Monday, 23 February 2026

In defense of Andrew Mountbatten-Windsor

Andrew's Arrest

Andrew Mountbatten-Windsor was arrested on his 66th birthday for "misconduct in a public office." This follows fresh Epstein files from sources I have not read like Justice.gov and handy email searches at Jmail.world . There have been house searches and interviews. Tthat's all we know as of 22 February 2026.

Epstein

I tried a few AI searches to find out what was wrong with Andrew's behavior. I mean, I'm slightly interested in sex clubs like most readers of news, even the ones who dress-up their interest in shock and horror, but what did he do wrong? I didn't read much about it. Well he hung around buildings with a lot of mid-teen girls in staff or intern roles who acted host—smiling, serving drinks, and being "inappropriate friends", to use his phrase. Their boss was said to like young girls. 

The Girls

Some of the girls were quite thrilled to meet a prince, apparently, but their working conditions and they age they chose them weren't great. 

Were these girls doing any education?

Was this a real job with prospects?

Was his lifestyle mis-sold to them? Were they too young to choose?

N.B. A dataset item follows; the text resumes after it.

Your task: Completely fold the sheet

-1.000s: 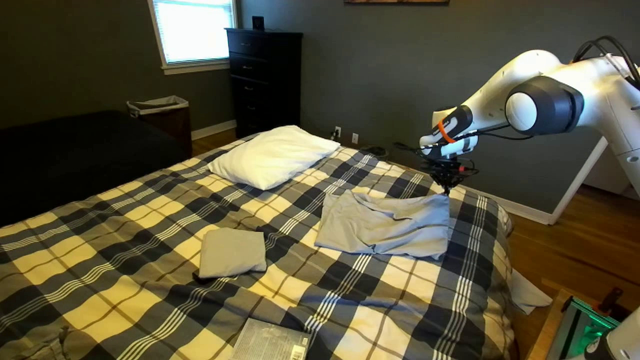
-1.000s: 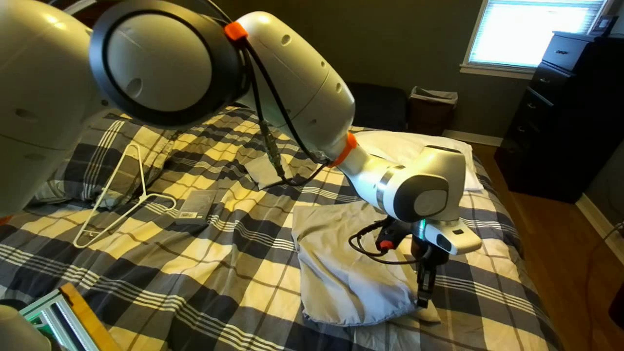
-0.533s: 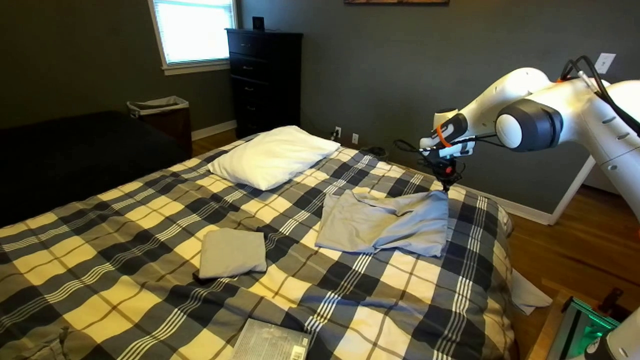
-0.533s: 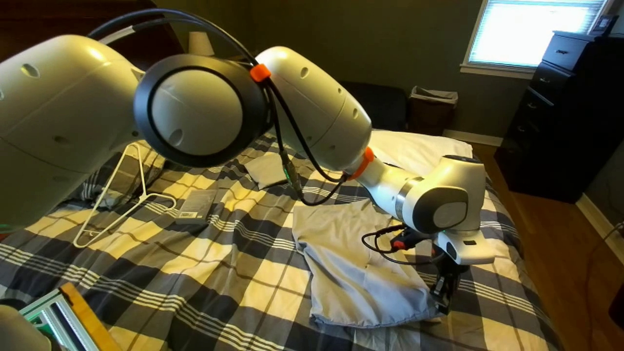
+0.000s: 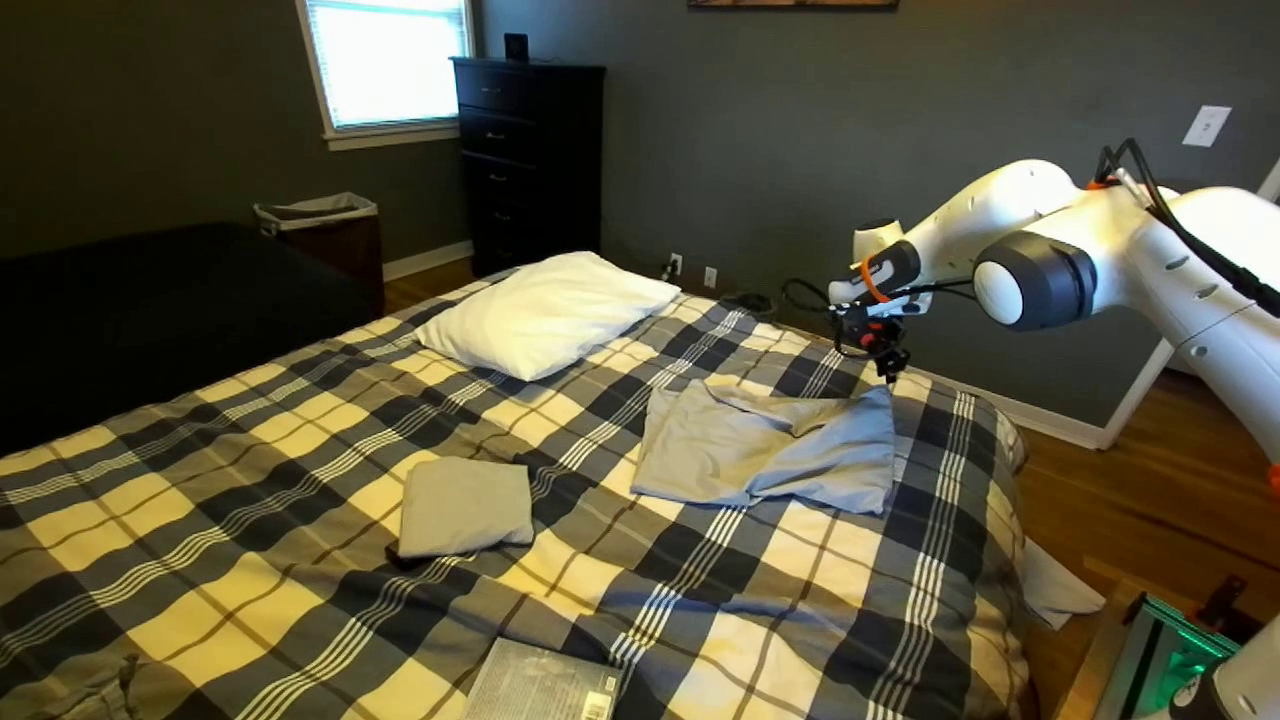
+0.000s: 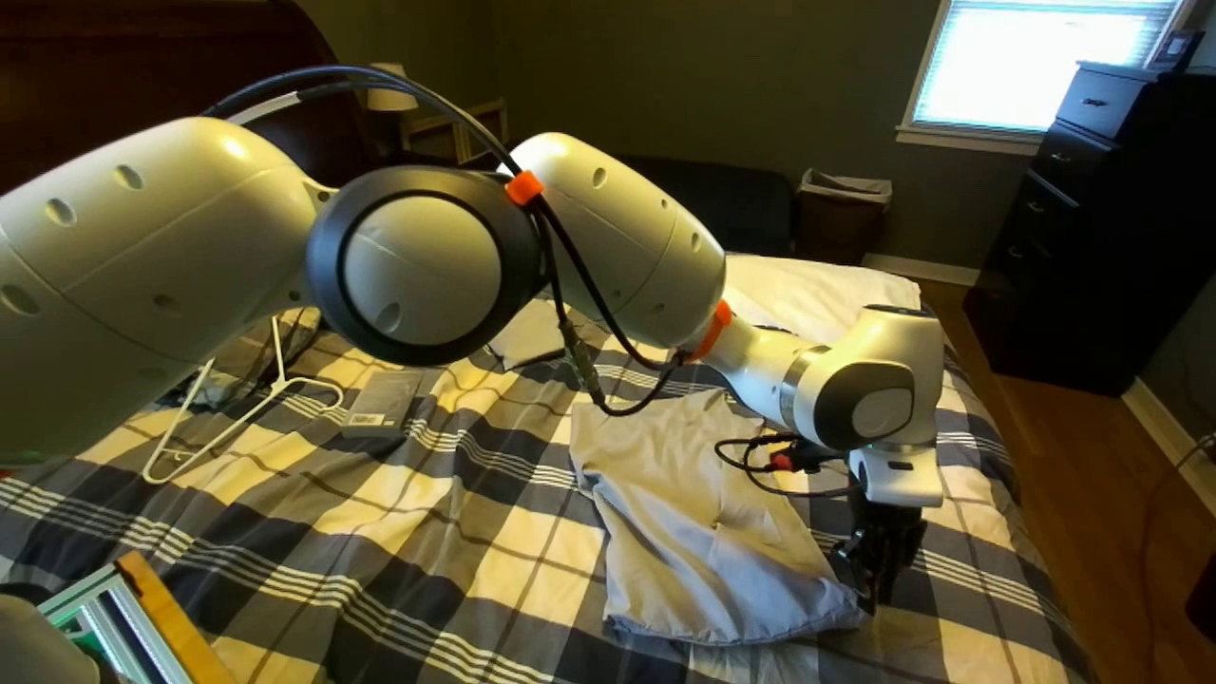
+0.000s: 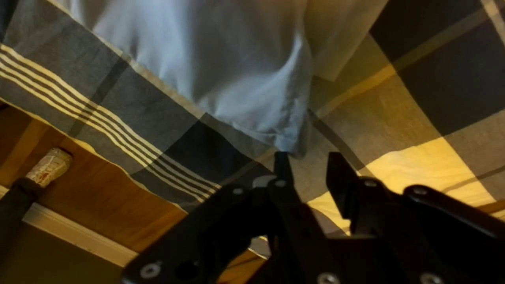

Could they avoid sex if not in the mood for what was offered?

Could they leave easily?

Could they confide in anyone? 

Epstein pled guilty in 2008 to Florida charges of procuring a minor for prostitution—got 18 months (served 13 with work release). Federal sex trafficking charges hit in 2019; he died before trial. Ghislaine Maxwell was convicted in 2021 for sex trafficking a minor and conspiracy.

Andrew did nothing illegal but ignored the trafficking

Andrew did nothing illegal in Wikipedia. He guessed a girl's age correctly as 17 and above the age of consent in that state.

Andrew didn't see the girls' working conditions as his problem—just the age of consent. This is entirely in character with everything anyone says about Andrew: rude to servants, pompous on business trips (sacked as UK trade envoy), then carrying-on as trade envoy after being sacked but selling Kazak products despite Kazakhstan's human rights nightmare.

I'm complicit in something similar: I ignored working conditions

I type this on a Lenovo laptop with no origin label because UK lawmakers do not think it is my business to ask where something is made. Lenovo's web site and a quick search it's Chinese firm; four or its assembly factories are there, 80% parts typically from China. UK government provides no ready-reckoner to judge Chinese human rights, but there are clues online.

China is a country near the bottom of the league table for Democracy Index, and if there is ever any league table for human rights it won't be much higher on that  - even if you leave out Tibet and Hong Kong that it has just taken over, and Taiwan that it says it wants to take over. If conditions aren't bad enough for Chinese, Tibetans, and Hong Kong people, Europe suffers a war funded by Chinese oil purchases and supported by Chinese combat gear and electronics. The president of China sat-in on the the last Kremlin arms parade. People like me are complicit because we don't like to think of the human rights of the people who make our products. We are technically legal, but the war and invasion threats and arrests go-on.

We're All Complicit

Kier Starmer just visited to boost trade. Our government's fine with it, so we're all funding the machine. One day, Chinese firms might tweak my search results as I write blog posts like this. What'll they say about princes, brothers of kings, or trading with dictators?